May 21, 2025, 9:17 PM UTCUpdated: May 22, 2025, 2:18 PM UTC

House Republicans’ deal to raise the limit on how much state and local tax payments people can deduct from their federal income taxes won’t have as broad of an effect as lawmakers who negotiated it hope.

Speaker Mike Johnson (R-La.) said that members from New York, New Jersey, and California—high-tax states most susceptible to the SALT limit—agreed to an increase in the House-passed bill from the current $10,000 cap to $40,000 for taxpayers earning $500,000 or less annually.

But that increase will only marginally broaden the pool of people who can take the deduction, policy analysts and practitioners said. That’s because the standard deduction was raised to $12,000 for individual filers and $24,000 for couples in the 2017 tax law that capped the previously unlimited SALT writeoff.

To even claim the SALT deduction, taxpayers must itemize their deductions in amounts greater than the standard deduction. Only 7% of taxpayers making under $200,000 itemized in 2022, compared to 38% of those earning more than $200,000, according to the most recent IRS data.

Quadrupling the cap would only exacerbate the gulf of who qualifies to claim the deduction, said Nikhita Airi, a research associate at the Tax Policy Center.

“Maybe a higher SALT cap tips the scales for some people, but I still think there are going to be relatively few itemizers that are able to take the SALT deduction,” she said. “It’s just such a narrow group of people who are relatively well-off and high-income—and I appreciate that their tax burden is challenging, but this is really a very narrow tax cut.”

It also permanently extends the 2017 tax law’s expansion of the standard deduction, an incentive for taxpayers to not itemize. And it shrinks the tax base—the opposite direction of broader conservative policymaking, said Alex Brill, a senior fellow at the American Enterprise Institute, which advocates for low taxes and fewer regulations on businesses.

“This is the key moment for this policy: If we start to unwind it, then it was really just a temporary experiment in having a meaningful SALT cap,” Brill said, in support of the lower limit.

Everyone should owe taxes, and those tax rates should be low, Brill said. Increasing the SALT cap lowers tax burdens, but only for a very small group of taxpayers.

“There’s some segments of the population that would really like to be able to have that deduction back,” he said. “And those people earn a few hundred thousand dollars a year, and they live in a handful of counties.”

Perks and Pass-throughs

A bigger SALT cap would join several other generous provisions in the tax bill as currently written, including lower overall tax rates and an expanded child tax credit, Brill said.

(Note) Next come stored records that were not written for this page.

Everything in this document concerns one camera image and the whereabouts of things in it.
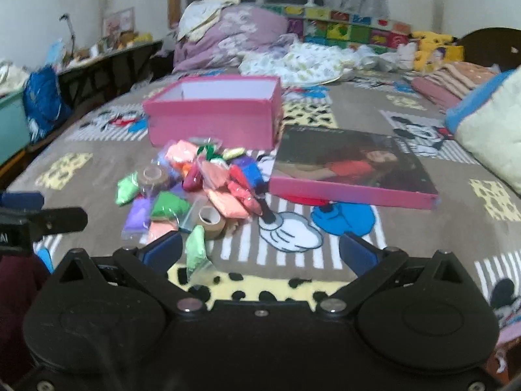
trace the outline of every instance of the clear tape roll
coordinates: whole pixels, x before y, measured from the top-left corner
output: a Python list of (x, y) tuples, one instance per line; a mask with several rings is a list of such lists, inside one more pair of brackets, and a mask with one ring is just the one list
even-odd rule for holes
[(153, 196), (169, 188), (170, 176), (162, 166), (148, 165), (137, 171), (137, 185), (144, 196)]
[(199, 210), (197, 224), (204, 228), (204, 238), (215, 240), (225, 229), (226, 220), (213, 206), (204, 206)]

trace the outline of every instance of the pikachu plush toy
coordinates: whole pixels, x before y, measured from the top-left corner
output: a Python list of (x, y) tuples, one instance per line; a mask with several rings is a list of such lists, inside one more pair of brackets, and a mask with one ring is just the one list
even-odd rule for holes
[(464, 47), (453, 46), (452, 35), (416, 31), (412, 33), (412, 37), (419, 40), (414, 59), (414, 70), (418, 72), (431, 73), (444, 63), (464, 60)]

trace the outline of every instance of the screw
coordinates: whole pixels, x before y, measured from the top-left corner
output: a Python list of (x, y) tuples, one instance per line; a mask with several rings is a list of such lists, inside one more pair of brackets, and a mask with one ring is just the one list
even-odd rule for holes
[(485, 391), (486, 387), (483, 382), (474, 382), (468, 386), (468, 391)]
[(328, 298), (320, 302), (320, 307), (328, 313), (339, 313), (345, 310), (347, 304), (338, 298)]
[(255, 310), (255, 316), (257, 317), (266, 317), (267, 315), (269, 315), (267, 310)]
[(191, 313), (203, 308), (203, 302), (196, 298), (183, 298), (177, 302), (177, 308), (181, 312)]
[(38, 391), (54, 391), (54, 385), (48, 381), (40, 381), (36, 385)]

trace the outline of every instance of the blue bag
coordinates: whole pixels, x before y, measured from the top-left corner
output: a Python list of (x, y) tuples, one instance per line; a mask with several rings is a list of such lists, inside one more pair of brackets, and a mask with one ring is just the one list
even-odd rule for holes
[(62, 125), (72, 113), (62, 102), (58, 76), (51, 66), (30, 74), (23, 91), (23, 105), (33, 144)]

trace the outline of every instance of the teal container
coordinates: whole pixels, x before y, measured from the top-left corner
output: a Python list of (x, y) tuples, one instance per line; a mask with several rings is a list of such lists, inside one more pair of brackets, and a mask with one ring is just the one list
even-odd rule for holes
[(31, 141), (22, 95), (20, 90), (0, 99), (0, 165)]

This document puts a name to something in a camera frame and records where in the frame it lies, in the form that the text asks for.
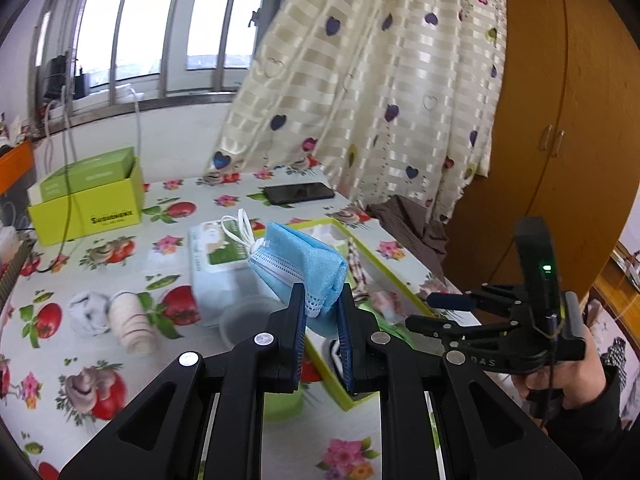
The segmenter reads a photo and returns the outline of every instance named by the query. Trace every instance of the person's arm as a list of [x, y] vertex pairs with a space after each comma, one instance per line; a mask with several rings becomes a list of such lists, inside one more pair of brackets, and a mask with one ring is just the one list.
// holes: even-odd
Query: person's arm
[[[554, 388], [564, 393], [562, 411], [546, 425], [549, 437], [578, 466], [584, 480], [595, 478], [612, 456], [622, 437], [618, 415], [620, 379], [616, 367], [600, 362], [591, 333], [584, 327], [586, 341], [582, 361], [558, 363]], [[548, 386], [548, 367], [526, 377], [512, 376], [525, 399], [531, 390]]]

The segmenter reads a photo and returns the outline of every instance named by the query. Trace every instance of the orange box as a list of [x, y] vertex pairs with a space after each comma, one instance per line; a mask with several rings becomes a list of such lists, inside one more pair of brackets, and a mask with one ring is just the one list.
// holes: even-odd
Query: orange box
[[0, 195], [33, 167], [31, 141], [25, 140], [0, 158]]

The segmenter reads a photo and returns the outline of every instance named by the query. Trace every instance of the floral tablecloth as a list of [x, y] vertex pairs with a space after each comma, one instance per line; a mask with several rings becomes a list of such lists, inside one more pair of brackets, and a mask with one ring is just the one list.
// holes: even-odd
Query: floral tablecloth
[[[0, 316], [0, 415], [43, 478], [53, 479], [75, 453], [103, 428], [164, 367], [182, 352], [207, 356], [226, 349], [218, 330], [196, 322], [191, 297], [188, 229], [245, 208], [254, 228], [273, 220], [296, 223], [331, 216], [354, 230], [408, 288], [424, 295], [445, 288], [375, 219], [355, 204], [334, 199], [271, 206], [261, 187], [325, 182], [313, 161], [255, 174], [174, 180], [145, 185], [141, 224], [68, 242], [36, 244], [33, 263], [22, 269]], [[51, 272], [39, 274], [51, 263]], [[110, 332], [81, 336], [68, 306], [80, 293], [111, 297], [147, 292], [146, 310], [158, 348], [148, 357], [127, 354]], [[465, 324], [471, 315], [460, 316]], [[264, 426], [262, 478], [380, 478], [380, 405], [371, 397], [343, 412], [305, 371], [302, 412]]]

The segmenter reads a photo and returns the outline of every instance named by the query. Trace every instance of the brown cabinet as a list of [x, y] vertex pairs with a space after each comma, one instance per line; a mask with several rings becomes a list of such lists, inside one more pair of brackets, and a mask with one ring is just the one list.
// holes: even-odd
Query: brown cabinet
[[456, 206], [445, 272], [460, 288], [521, 280], [513, 226], [539, 215], [581, 296], [640, 181], [640, 52], [607, 0], [507, 0], [507, 18], [490, 176]]

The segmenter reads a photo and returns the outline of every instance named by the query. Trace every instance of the cabinet handle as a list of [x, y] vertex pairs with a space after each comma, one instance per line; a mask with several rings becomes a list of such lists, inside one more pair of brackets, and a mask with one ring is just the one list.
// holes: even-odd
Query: cabinet handle
[[542, 139], [540, 139], [540, 151], [546, 152], [546, 149], [549, 145], [549, 139], [551, 137], [551, 132], [554, 130], [554, 126], [550, 124], [545, 128], [545, 133], [542, 134]]
[[564, 130], [560, 130], [558, 132], [558, 140], [556, 140], [556, 147], [554, 149], [554, 157], [558, 157], [560, 153], [560, 144], [562, 144], [562, 139], [564, 139]]

Those measures would benefit taxpayers who earn less than $500,000 and itemize their deductions, said Ariele Doolittle, a partner at tax-advisory firm Hodgson Russ. But the greater impact in the bill that affects taxpayers she advises are those who use a workaround developed by state lawmakers to bypass the SALT cap, known as pass-through entity taxes.

New York City and 36 states developed tax strategies that offered partnerships and S corporations to pay state and local taxes at the entity level, sidestepping the $10,000 SALT cap for individual members. Eliminating the pass-through entity tax workaround for professional services, as the House bill aims to do, would impact far more people than raising the SALT cap, Doolittle said.

“It would be nice if it was just that simple—the change from $10,000 to $40,000—but that’s not it,” she said.

The House bill passed 215-214 early Thursday morning, and now awaits the Senate to take up its version of President Donald Trump’s tax and spending agenda.

“The deal continues to have a SALT cap—and that’s nice,” Brill said. “It could be worse, but we’re heading in the wrong direction.”

— With assistance from Andrea Vittorio.